San Cristóbal Airport is an airport on the island of San Cristóbal, in the Galápagos Islands of Ecuador. The airport is on the southwestern end of the island, with rising terrain to the northeast. Approaches to both runways are over the ocean.

In June 2019, the Ecuadorian government gave permission for the US military to use the airfield as a base, leading to widespread outcry.

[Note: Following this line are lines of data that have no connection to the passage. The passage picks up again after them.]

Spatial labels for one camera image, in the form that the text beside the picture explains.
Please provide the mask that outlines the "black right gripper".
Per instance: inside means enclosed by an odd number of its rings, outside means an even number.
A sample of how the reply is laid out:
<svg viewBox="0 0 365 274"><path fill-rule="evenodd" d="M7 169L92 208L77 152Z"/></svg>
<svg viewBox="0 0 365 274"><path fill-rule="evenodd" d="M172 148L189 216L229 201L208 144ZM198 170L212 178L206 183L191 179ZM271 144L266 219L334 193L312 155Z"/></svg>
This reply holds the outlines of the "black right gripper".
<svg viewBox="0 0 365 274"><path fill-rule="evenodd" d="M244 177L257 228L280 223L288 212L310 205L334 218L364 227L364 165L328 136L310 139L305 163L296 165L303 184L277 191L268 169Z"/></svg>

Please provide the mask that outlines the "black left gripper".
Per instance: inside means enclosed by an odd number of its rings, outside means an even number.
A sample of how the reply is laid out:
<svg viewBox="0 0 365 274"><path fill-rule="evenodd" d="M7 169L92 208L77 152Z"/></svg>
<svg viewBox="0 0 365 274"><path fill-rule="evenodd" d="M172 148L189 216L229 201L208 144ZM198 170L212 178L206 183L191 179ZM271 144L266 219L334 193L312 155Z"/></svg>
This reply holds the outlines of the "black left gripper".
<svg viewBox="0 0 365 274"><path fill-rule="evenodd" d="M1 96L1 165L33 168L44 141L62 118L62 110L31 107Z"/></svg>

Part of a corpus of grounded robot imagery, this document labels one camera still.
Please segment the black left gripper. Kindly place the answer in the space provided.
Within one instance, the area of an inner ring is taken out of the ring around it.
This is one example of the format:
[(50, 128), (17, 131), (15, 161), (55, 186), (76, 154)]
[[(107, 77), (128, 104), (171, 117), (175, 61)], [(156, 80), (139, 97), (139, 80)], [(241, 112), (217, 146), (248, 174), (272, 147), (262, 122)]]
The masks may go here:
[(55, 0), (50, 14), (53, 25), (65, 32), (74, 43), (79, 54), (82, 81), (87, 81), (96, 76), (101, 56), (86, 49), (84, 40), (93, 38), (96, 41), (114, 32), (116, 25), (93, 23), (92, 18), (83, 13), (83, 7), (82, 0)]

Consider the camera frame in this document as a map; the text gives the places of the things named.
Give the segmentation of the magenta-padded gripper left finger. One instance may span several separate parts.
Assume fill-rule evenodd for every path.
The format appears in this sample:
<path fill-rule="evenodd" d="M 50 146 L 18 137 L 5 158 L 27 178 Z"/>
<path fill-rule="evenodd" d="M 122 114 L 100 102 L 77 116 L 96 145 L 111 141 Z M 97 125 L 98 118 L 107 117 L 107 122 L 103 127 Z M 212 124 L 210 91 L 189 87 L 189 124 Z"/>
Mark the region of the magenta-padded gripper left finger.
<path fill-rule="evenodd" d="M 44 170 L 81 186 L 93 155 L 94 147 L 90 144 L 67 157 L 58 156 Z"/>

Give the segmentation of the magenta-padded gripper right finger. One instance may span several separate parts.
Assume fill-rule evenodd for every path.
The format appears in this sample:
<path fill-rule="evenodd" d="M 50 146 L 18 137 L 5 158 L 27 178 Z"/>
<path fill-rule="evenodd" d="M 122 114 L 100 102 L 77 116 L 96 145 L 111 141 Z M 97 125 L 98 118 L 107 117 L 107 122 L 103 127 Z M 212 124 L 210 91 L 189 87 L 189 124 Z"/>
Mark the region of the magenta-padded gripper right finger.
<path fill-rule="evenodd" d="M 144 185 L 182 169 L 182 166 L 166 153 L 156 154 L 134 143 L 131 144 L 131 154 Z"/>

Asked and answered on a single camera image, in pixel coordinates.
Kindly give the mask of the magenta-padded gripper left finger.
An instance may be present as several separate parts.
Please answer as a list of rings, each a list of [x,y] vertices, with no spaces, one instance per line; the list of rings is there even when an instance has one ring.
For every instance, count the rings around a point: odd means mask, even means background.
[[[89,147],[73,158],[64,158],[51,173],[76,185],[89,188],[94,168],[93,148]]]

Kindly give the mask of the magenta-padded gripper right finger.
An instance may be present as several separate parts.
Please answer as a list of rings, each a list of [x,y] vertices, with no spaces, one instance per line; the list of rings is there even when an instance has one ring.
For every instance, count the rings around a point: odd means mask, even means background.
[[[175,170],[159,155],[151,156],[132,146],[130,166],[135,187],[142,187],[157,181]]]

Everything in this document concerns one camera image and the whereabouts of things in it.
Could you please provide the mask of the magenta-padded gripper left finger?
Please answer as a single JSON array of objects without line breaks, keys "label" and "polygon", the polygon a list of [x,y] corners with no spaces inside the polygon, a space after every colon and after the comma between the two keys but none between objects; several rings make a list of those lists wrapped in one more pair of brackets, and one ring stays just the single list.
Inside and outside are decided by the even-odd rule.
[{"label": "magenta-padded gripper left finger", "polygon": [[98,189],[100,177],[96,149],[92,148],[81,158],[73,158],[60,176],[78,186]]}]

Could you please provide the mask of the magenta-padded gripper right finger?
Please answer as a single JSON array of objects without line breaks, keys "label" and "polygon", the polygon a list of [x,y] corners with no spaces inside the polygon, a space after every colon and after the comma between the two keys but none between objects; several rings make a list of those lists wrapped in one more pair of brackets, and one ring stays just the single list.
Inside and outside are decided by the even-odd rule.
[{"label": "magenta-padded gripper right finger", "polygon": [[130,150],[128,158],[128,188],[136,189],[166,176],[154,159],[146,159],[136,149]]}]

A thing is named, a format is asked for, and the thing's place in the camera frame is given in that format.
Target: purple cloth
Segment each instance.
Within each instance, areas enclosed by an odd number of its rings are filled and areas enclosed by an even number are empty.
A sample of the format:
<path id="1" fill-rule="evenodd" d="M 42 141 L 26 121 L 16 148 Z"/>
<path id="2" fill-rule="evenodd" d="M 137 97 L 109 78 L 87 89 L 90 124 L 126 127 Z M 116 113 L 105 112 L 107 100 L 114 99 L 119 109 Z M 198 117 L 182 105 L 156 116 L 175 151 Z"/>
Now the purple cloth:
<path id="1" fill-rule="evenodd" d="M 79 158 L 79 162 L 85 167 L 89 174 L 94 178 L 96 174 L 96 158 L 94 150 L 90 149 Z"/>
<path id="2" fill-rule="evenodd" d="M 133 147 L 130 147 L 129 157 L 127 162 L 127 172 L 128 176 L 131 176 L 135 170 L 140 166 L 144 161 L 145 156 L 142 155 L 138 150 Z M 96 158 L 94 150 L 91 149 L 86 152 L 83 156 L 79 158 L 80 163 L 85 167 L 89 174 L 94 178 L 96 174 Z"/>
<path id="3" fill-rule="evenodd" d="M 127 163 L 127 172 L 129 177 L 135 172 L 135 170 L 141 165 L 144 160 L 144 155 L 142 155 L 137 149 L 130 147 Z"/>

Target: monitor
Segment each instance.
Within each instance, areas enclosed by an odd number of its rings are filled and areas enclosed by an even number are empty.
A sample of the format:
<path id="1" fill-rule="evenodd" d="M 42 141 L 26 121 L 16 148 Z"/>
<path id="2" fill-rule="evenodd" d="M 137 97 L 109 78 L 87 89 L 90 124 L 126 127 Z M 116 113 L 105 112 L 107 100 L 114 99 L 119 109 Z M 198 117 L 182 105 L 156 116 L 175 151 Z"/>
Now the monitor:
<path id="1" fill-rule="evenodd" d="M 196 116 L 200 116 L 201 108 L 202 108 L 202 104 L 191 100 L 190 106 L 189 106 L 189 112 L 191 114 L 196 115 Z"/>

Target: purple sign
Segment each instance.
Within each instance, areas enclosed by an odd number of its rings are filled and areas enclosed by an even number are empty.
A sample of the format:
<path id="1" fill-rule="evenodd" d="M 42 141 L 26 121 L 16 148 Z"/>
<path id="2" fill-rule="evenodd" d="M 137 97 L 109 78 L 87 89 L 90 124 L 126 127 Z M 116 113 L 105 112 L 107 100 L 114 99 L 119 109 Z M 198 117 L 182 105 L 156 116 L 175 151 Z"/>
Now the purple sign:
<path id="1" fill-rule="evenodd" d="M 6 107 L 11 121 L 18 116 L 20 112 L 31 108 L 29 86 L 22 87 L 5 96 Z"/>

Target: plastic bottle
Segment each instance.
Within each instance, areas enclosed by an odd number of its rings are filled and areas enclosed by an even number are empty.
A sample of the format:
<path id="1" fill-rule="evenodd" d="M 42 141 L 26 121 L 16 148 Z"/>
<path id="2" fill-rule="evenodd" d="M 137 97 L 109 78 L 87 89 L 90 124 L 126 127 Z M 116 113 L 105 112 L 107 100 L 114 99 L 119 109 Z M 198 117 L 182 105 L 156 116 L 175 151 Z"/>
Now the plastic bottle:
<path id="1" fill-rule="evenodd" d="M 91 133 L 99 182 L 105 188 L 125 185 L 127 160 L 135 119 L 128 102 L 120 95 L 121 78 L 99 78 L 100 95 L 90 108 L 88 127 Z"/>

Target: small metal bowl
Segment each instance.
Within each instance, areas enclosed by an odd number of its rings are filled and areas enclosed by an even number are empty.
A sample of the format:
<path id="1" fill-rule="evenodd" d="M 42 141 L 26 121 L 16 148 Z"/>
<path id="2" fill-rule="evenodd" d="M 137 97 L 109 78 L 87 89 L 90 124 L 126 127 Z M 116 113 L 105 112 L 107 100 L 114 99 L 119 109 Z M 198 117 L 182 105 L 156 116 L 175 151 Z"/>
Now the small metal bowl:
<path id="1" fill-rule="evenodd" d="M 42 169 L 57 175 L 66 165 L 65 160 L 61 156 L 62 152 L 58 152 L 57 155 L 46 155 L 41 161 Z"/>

== Airlines and destinations ==

| Airlines | Destinations |
|---|---|
| Avianca Ecuador | Guayaquil, Quito |
| LATAM Ecuador | Guayaquil, Quito |

==Statistics==

Busiest domestic routes from Seymour Airport (2018)
| Rank | City | Passengers | Top carriers |
|---|---|---|---|
| 1 | Guayas Guayaquil, Guayas | 102,745 | Avianca Ecuador, LATAM Ecuador, Aeroregional |
| 2 | Pichincha Quito, Pichincha | 76,616 | Avianca Ecuador, LATAM Ecuador, Aeroregional |

== Accidents and incidents ==
On February 12, 2024 a Britten-Norman BN-2A-21 Islander of ESAV Airlines crashed into the sea about one mile off Punta Carola beach while approaching runway 16. All nine occupants were rescued.